It seems like ages since I went to an othello tournament. And incidentally, Blogger, stop auto-capitalising "othello", please - I've always spelt it with a lower-case o, and I don't intend to stop now, whether or not the general consensus is a capital letter even for the board game. Not that Blogger knows I'm talking about the board game, the stupid thing, it thinks I'm talking about Shakespeare, I bet.
Where was I? Oh yes, Cambridge. I was in Cambridge this weekend, for the British leg of the European Grand Prix, also known as the Cambridge International. Lots of capital letters there, and I bet Blogger wouldn't auto-correct half of them if I'd forgotten them. We were in the luxurious surroundings of the Old Combination Room at Trinity College - I have no idea why it's called that, but it's dominated by enormous life-sized full-body portraits of illustrious people and basically looks like the kind of room that you'd find in Buckingham Palace if they held Othello tournaments there. The college porters, that army of bowler-hatted men who wander around the university doing unfathomable portery things, call it "the OCR".
We had 27 competitors from all around Europe - 9 British, 6 Dutch, 4 French, 2 Belgian, one each from Germany, Greece, Italy and Norway, and an American and Malaysian who live in Europe and came along to make it super-international. I'm so out of practice that I did really terribly, but that was only to be expected. It's just fun to be in the surroundings of an Othello competition - the click-clack of flipping discs, the buzz of conversation about games that have just finished, the sssssssh from someone who's still playing their game and wants the conversation to shut up so they can concentrate, the very-slightly-quieter-for-a-split-second conversation continuing unabated...

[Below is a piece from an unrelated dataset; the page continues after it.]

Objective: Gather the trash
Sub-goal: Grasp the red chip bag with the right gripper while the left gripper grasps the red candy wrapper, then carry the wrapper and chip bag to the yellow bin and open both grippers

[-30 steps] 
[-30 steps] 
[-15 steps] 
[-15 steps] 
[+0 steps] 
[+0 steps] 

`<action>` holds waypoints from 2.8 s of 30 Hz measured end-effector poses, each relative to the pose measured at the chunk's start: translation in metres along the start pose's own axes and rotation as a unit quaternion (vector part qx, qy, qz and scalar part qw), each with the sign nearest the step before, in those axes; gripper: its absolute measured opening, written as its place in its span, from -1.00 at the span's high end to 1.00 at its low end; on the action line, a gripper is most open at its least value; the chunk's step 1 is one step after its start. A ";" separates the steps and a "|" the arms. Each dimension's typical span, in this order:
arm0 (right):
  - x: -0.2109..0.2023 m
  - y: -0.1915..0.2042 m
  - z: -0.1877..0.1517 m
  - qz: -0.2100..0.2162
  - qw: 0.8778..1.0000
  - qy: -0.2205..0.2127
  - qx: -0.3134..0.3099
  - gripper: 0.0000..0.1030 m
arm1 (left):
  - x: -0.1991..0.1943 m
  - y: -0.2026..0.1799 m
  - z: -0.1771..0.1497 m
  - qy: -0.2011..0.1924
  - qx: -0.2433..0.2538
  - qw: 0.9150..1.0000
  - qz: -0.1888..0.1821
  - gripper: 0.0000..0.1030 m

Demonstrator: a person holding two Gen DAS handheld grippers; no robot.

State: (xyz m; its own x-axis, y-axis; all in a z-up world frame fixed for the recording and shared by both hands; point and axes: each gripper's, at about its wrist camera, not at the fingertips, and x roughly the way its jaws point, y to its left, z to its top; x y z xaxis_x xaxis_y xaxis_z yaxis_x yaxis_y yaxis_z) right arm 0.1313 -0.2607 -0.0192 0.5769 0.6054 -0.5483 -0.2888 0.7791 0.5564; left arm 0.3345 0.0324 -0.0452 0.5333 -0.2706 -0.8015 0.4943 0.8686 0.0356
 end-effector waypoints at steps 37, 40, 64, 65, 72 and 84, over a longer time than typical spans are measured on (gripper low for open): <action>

Highlights for me included a chance to apply my Golden Rule of othello (see, it doesn't get a capital letter even now) - always play a Stoner trap if it's possible, whether or not it looks like it might be a good idea. This all comes from a time when I decided not to play one and it turned out to be a good idea after all. And this time, it worked! Also, I won a really quite exciting game against Benkt, 33-31 that made up for losing quite a lot of other games in horrible ways.
I ended up with 5 points from 11 rounds, including one for a bye, and finished 20th out of 27 - which is obviously worse than the half-way point I normally aim for, but I don't really mind. The excitement came at the top end of the leaderboard - Imre was all-conquering on the first day but was caught up on the second by the European contingent; the final ended up between him and Nicky van den Biggelaar, who won 33-31 in the final game!
It's good to be back in the othelloing swing of things, although from now until the end of April I'm going to try to devote myself to memory. And not just normal memory, EXTREME memory! I'll blog about it at length tomorrow, if only to keep myself properly motivated.